2022 Survey and Town Hall Recap

Our union first launched Your Union Your Voice two years ago so we could hear about your top priorities and share information about our core issues.

The effort was an overwhelming success that included thousands of responses to our initial membership survey and thousands more members and retirees providing feedback at town hall meetings across the nation. 

Because this feedback proved so vital in shaping our work, we repeated this effort in the spring and early summer of 2022.

MAJOR WINS

Our efforts over the past two years resulted in significant victories.

Since we first launched the campaign, we:

  • Achieved a massive win on retirement security that will protect the benefits of 120,000 active and retired members who were at risk of losing everything.
  • Realized a decades-long goal with the once-in-a-generation infrastructure bill the president signed into law in November 2021. This move will keep countless USW members’ jobs strong for years to come, while improving our communities and overall global competitiveness.
  • Saw a change in the leadership at the National Labor Relations Board that provided fundamental improvements for workers who are seeking justice when they or their unions are subjected to unfair labor practices.

 

SURVEY RESULTS

Most importantly, we heard from you. The survey asked members and retirees to rate how important different issues were. Thousands of you took the time to answer the questions and provide additional feedback.

As in 2020, our top three issues remained the same:

  • Retirement security topped the list.
  • This was closely followed by affordable health care and prescription drugs.
  • Labor laws that allow us to organize and secure good contracts took the third spot.

Trade agreements and laws that protect U.S. workers, increased worker wages, and safety and health also weren’t far from the top. With all of these, more than 70 percent of respondents rated the issue “very important.”

IMPORTANCE OF ORGANIZING

We also asked questions related to organizing new workers into unions.
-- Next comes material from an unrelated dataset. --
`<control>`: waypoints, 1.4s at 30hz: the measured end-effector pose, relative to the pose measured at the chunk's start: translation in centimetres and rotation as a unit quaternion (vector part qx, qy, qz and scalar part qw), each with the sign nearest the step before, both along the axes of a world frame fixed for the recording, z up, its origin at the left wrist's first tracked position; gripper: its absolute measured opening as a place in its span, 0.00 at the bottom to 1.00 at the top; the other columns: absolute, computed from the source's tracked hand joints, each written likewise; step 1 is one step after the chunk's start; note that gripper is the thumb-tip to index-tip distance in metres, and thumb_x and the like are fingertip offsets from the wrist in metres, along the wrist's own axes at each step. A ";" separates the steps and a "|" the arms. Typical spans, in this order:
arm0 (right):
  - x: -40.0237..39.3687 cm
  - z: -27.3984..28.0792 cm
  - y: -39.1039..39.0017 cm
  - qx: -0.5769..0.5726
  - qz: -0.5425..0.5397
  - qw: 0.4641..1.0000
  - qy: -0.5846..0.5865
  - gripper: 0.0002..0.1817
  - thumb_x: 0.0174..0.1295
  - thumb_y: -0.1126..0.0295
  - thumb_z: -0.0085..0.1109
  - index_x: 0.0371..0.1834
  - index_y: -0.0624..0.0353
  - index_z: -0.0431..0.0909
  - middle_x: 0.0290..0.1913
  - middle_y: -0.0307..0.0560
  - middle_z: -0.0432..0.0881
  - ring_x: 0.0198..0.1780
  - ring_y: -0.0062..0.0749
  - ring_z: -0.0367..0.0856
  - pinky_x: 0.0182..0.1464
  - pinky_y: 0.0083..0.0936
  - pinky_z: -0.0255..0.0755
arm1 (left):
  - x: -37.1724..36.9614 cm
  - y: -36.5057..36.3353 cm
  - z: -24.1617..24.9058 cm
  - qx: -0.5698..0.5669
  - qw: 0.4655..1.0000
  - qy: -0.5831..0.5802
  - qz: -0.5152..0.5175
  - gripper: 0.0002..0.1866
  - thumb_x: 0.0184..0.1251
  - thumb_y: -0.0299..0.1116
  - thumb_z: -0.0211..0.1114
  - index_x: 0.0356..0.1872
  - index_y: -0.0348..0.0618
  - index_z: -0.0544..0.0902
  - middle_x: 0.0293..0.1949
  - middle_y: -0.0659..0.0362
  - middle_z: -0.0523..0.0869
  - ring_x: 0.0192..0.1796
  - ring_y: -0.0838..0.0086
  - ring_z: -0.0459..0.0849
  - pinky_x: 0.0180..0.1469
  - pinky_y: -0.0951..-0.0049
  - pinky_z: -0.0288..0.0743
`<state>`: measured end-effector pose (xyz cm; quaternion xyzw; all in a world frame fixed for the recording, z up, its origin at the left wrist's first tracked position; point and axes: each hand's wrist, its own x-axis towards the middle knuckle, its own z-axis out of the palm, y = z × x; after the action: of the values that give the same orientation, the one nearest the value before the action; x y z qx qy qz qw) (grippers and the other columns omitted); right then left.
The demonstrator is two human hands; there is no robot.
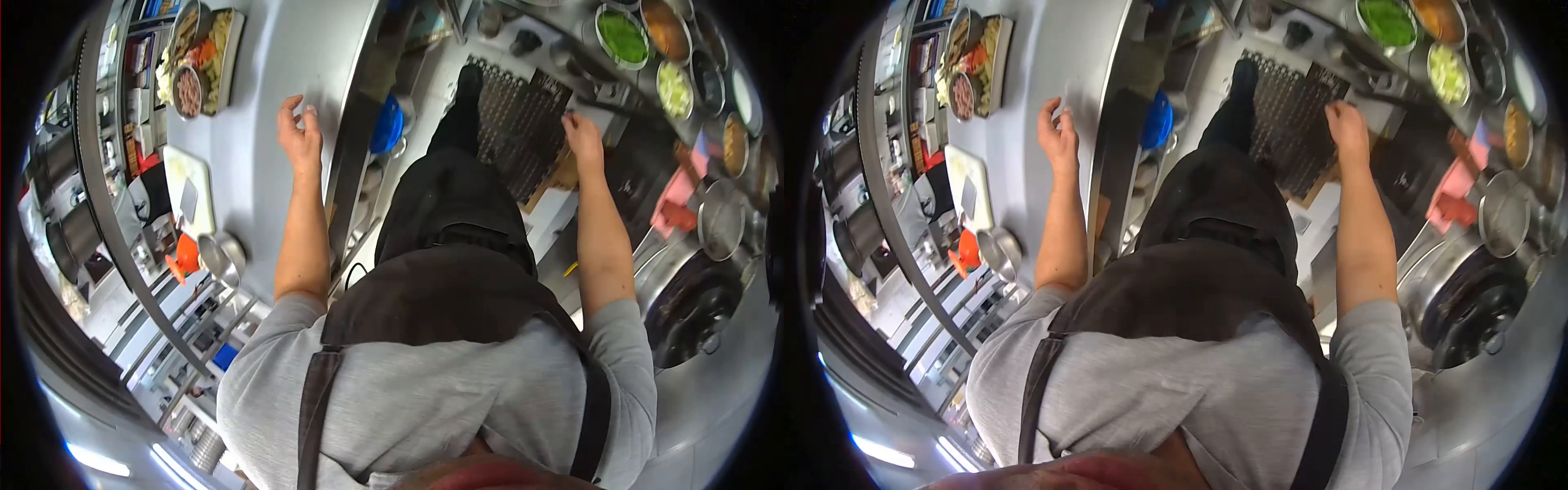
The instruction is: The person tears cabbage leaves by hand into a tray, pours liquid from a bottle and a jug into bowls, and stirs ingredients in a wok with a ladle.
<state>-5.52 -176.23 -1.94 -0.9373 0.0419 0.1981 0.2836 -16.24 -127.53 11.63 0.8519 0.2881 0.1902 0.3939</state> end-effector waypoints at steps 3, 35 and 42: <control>-8.1 -1.0 1.6 0.051 -0.025 0.998 0.020 0.17 0.63 0.56 0.55 0.41 0.58 0.83 0.41 0.59 0.84 0.48 0.54 0.82 0.50 0.43 0.74 | -6.2 0.3 -2.5 0.257 0.957 0.095 -0.095 0.19 0.67 0.34 0.59 0.56 0.35 0.75 0.62 0.43 0.70 0.64 0.48 0.68 0.65 0.53 0.63; -30.0 -22.4 12.1 0.113 0.102 0.959 0.238 0.15 0.63 0.60 0.51 0.32 0.58 0.84 0.37 0.59 0.83 0.41 0.56 0.82 0.46 0.46 0.77 | -9.1 -0.6 -6.8 0.316 0.934 0.056 -0.159 0.23 0.72 0.28 0.53 0.65 0.33 0.65 0.66 0.47 0.67 0.65 0.61 0.69 0.67 0.60 0.62; -41.8 -19.5 7.7 0.111 0.236 0.933 0.249 0.15 0.65 0.59 0.54 0.34 0.57 0.87 0.44 0.49 0.83 0.58 0.43 0.76 0.68 0.50 0.58 | -15.0 -15.3 -19.7 -0.001 0.895 0.339 -0.290 0.16 0.64 0.28 0.66 0.51 0.32 0.80 0.46 0.52 0.85 0.52 0.70 0.83 0.57 0.70 0.74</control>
<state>-47.28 -168.57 -21.44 -0.8033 -0.1331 0.4901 0.3112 -31.23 -142.84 -8.05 0.9102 0.1445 -0.2327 0.3107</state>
As a testament to the importance of organizing, 88 percent of respondents agreed that more unionized workers near them is good for their communities, while 80 percent believed their contracts would be easier to negotiate with more unionized workers in their sectors/industries or at their employer.

When it came to the common tactic of employers interfering with organizing efforts, 69 percent of respondents thought it was “easy” for them to do this, while well over half said they’d help organize unorganized workers if they had the chance.

TOWNHALL FEEDBACK

The feedback from our more than 150 town hall meetings largely echoed these issues.
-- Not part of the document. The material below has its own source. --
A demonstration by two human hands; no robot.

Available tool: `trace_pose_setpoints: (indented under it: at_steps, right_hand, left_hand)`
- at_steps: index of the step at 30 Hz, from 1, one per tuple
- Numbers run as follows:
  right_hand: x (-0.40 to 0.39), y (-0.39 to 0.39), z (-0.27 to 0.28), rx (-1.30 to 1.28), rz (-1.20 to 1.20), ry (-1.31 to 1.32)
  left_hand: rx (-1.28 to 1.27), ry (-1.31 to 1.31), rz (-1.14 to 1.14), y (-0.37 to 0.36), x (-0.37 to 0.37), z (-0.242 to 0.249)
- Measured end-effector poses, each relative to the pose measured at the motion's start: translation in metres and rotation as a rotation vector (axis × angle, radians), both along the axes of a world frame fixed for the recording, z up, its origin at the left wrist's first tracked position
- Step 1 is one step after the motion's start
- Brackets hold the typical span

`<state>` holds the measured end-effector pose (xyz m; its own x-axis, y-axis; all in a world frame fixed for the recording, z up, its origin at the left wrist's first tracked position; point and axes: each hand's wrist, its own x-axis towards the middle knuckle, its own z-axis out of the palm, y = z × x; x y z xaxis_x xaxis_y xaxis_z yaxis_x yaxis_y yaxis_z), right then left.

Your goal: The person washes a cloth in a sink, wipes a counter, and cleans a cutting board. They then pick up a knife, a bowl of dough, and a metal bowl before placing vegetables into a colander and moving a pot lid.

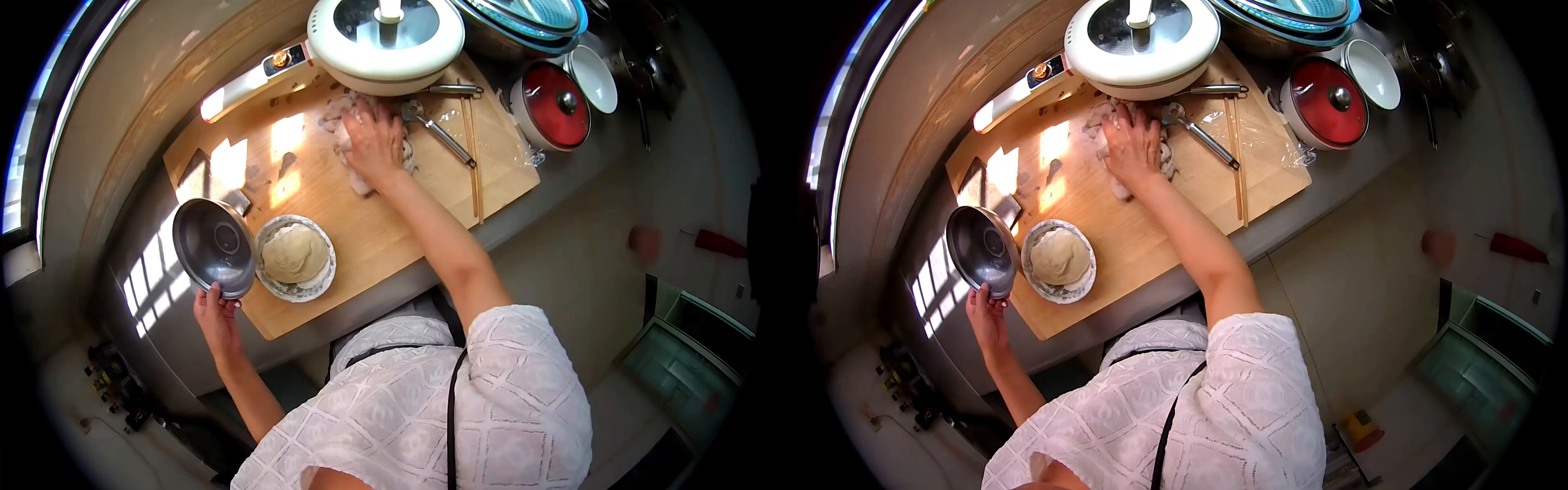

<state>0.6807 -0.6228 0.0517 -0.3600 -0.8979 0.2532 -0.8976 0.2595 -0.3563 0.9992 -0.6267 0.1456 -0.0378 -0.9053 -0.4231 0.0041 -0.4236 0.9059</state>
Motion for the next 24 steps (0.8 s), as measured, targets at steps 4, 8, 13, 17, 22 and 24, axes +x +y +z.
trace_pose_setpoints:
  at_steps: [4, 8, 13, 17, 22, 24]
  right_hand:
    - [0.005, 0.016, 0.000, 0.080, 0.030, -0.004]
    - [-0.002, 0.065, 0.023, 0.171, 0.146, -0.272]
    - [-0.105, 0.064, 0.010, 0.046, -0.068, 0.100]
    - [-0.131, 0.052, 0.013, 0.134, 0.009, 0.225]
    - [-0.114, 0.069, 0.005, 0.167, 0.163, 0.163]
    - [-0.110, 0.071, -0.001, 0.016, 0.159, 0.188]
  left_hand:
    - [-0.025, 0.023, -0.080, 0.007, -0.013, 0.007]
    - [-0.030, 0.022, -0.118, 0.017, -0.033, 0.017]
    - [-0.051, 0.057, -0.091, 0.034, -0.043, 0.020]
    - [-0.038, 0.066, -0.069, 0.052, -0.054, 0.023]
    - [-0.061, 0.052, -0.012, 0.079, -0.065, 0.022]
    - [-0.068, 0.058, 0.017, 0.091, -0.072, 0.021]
Participants shared stories about how health care costs impacted them in different ways, from trying to contain rising costs at the bargaining table to sharing difficult personal experiences before having unionnegotiated coverage.

Others reiterated the importance of our ongoing efforts to protect things like Social Security, Medicare and Medicaid.

We heard from members in states that had recently passed a so-called “right to work” law and how that action has created more divisions – which are exactly the intentions of those laws.

At some meetings, attendees shared powerful stories of helping workers organize in their communities and the struggles that must be overcome in the process. These conversations often lifted up the need for stronger labor laws to protect workers’ rights to organize.

PANDEMIC CONCERNS

The impacts of the pandemic were also clear in the town hall meetings. In many meetings, someone spoke up about working long hours because employers needed to hire.

Some health care workers shared their stories of what they went through, such as having to work without proper PPE, and the ongoing short staffing in their workplaces and the implications for patient care.

Many local leaders expressed a hope for more people to get involved in their local unions. Others wanted the town hall information to get out as widely as possible.

Beyond the broad themes, the survey and the town hall meetings captured the individual, openended feedback that thousands of survey-takers and meeting attendees provided.

We thank everyone who leant their voices to this process. Your feedback will once again help shape the work of our union moving forward.